Так, собрав всю свою мудрость, мы должны терпеть то, что не можем изменить. Для меня утоление моей боли — старость. Я надеюсь вскоре предстать перед господом, оказаться подальше от свирепых ураганов, которые так неистово сотрясают здесь церковь. Если я буду жив, я хочу о многом поговорить с тобой. Будь здоров».
Это послание было задумано как охранная грамота для Кастеллио, копии которой сразу же начинают переходить из рук в руки, служа предостережением для Кальвина и призывая его прекратить, наконец, нелепое преследование великого ученого. И действительно, похвальное слово Меланхтона оказывает очень сильное влияние на весь гуманистический мир; даже ближайшие друзья Кальвина настаивают теперь на мире. Крупный ученый Буден так писал в Женеву: «Теперь ты можешь видеть, сколь резко осуждает Меланхтон жестокость, с которой ты преследуешь этого человека, и как далек он в то же время от одобрения всех твоих парадоксов. Есть ли действительно смысл в том, чтобы и впредь обращаться с Кастеллио как со вторым дьяволом и одновременно почитать Меланхтона как ангела?»
Но какая великая ошибка полагать, что можно вразумить или унять фанатика! Парадоксальным образом — а может, и по логике вещей — защитное письмо Меланхтона оказало на Кальвина как раз обратное воздействие. Ибо тот факт, что его противнику даже приносят дань уважения, лишь усиливает в нем; ненависть, Кальвин слишком хорошо знает, что для его воинствующей диктатуры гораздо более опасны эти духовные пацифисты, нежели Рим, Лойола и его иезуиты. У них догма противостоит догме, слово — слову, учение — учению, здесь же, в выдвинутом Кастеллио требовании свободы, под сомнение поставлены, считает Кальвин, основополагающие принципы его устремлений и деяний, идея единого авторитета, вся суть ортодоксальности, и в любой войне пацифист в своих рядах всегда опаснее самого воинственного противника. Именно потому, что охранная грамота Меланхтона подняла авторитет Кастеллио в мире, у Кальвина нет теперь никакой другой цели, кроме как посрамить его имя. С этой поры, собственно, и начинается борьба — борьба не на жизнь, а на смерть.
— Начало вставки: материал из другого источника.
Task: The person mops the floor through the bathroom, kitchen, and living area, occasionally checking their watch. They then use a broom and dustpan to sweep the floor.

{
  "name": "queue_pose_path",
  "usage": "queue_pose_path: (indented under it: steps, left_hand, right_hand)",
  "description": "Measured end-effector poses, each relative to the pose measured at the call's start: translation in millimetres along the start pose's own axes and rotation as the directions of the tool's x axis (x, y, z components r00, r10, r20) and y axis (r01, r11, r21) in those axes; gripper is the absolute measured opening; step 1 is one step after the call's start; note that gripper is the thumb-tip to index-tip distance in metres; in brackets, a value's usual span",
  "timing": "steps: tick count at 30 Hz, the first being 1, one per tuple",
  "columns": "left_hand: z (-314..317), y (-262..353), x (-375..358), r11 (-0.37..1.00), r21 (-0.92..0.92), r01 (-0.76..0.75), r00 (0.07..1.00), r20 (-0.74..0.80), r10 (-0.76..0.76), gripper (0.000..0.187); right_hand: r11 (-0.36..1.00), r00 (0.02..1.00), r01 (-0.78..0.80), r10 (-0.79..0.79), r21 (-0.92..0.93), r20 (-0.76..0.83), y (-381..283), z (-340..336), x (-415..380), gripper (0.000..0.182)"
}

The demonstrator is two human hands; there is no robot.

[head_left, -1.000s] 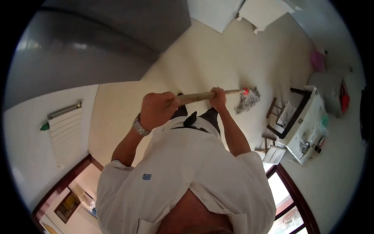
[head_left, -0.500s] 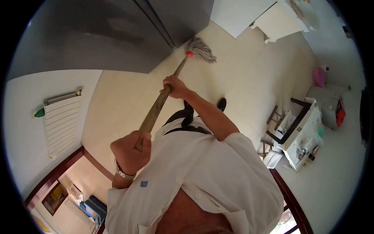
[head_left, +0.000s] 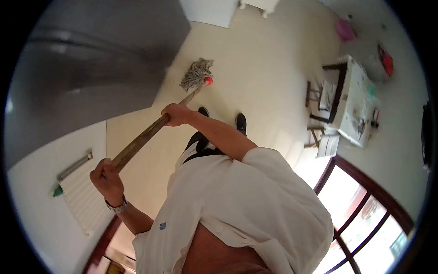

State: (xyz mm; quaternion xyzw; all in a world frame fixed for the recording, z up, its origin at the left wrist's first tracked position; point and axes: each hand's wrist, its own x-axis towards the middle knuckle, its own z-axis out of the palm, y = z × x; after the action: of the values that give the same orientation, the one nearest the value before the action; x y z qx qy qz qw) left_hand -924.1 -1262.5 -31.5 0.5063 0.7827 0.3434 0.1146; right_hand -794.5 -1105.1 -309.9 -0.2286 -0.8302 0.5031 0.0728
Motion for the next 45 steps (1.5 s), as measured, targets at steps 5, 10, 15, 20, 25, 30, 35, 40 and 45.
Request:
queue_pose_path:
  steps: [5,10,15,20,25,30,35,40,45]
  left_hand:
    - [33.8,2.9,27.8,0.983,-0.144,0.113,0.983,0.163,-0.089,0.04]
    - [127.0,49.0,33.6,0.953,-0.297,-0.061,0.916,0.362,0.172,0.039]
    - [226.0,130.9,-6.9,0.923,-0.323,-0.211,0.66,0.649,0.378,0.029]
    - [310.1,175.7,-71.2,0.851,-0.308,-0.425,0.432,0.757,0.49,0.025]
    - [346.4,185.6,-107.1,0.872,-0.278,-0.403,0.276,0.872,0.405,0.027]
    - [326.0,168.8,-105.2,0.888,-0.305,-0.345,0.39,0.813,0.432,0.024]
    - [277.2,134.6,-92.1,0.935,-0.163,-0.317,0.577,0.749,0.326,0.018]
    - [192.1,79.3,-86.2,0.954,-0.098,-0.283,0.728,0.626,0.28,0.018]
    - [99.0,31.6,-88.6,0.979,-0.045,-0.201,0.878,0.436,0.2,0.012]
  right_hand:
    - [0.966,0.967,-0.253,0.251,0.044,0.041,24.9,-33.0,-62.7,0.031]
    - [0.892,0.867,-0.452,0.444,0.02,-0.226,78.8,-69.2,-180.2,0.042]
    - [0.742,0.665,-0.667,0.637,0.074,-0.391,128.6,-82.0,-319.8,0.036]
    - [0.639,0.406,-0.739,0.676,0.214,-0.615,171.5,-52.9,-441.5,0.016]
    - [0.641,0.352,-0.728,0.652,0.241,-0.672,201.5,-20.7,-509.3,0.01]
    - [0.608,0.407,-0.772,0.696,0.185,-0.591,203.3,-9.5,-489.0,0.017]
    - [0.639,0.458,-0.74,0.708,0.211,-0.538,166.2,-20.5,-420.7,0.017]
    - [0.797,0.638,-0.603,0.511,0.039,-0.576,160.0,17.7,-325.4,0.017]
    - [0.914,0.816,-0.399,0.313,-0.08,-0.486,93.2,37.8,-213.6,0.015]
То, что теперь это война истребительная, доказывает уже факт личного выступления Кальвина. Как в деле Сервета, когда необходимо было нанести последний, решающий удар, он отстранил свою марионетку Николауса де ла Фонтена, чтобы самому взяться за клинок, так и теперь Кальвин отказывается от услуг своего пособника де Беза. Теперь уже речь идет не о справедливости и несправедливости, не о библейском учении и его толковании, не об истинности или ложности, а только о том, как быстро и окончательно уничтожить Кастеллио. Настоящей причины для нападок на него пока нет, поскольку Кастеллио с головой ушел в свою работу. Но коль нельзя найти повода, его создают искусственно и хватаются наугад за любую дубинку, чтобы обрушиться на ненавистную личность. В качестве повода Кальвин использует анонимный пасквиль, найденный его шпионами у странствующего купца; правда, нет ни малейшего доказательства того, что это сочинение принадлежит перу Кастеллио, он и на самом деле не был его автором. Но «Carthaginem esse delendam!» [88]
— Кастеллио должен быть уничтожен, и Кальвин использует эту, вовсе не принадлежащую Кастеллио книгу, стремясь с помощью самых низких и злобных оскорблений уязвить его как автора. Памфлет Кальвина «Calumniae nebulonis cujusdam» [89] — это не выступление теолога против теолога, это всего лишь извержение неистовой злобы: вор, негодяй, богохульник — этими оскорбительными прозвищами, какими не награждают друг друга даже ломовые извозчики, осыпан Кастеллио в этой книге. Профессора Базельского университета обвиняют ни в чем другом, как в воровстве дров среди бела дня; этот злобный трактат, от страницы к странице все сильнее дышащий ненавистью, завершается в конце концов воплем, полным клокочущей ярости: «Да покарает тебя бог, сатана!»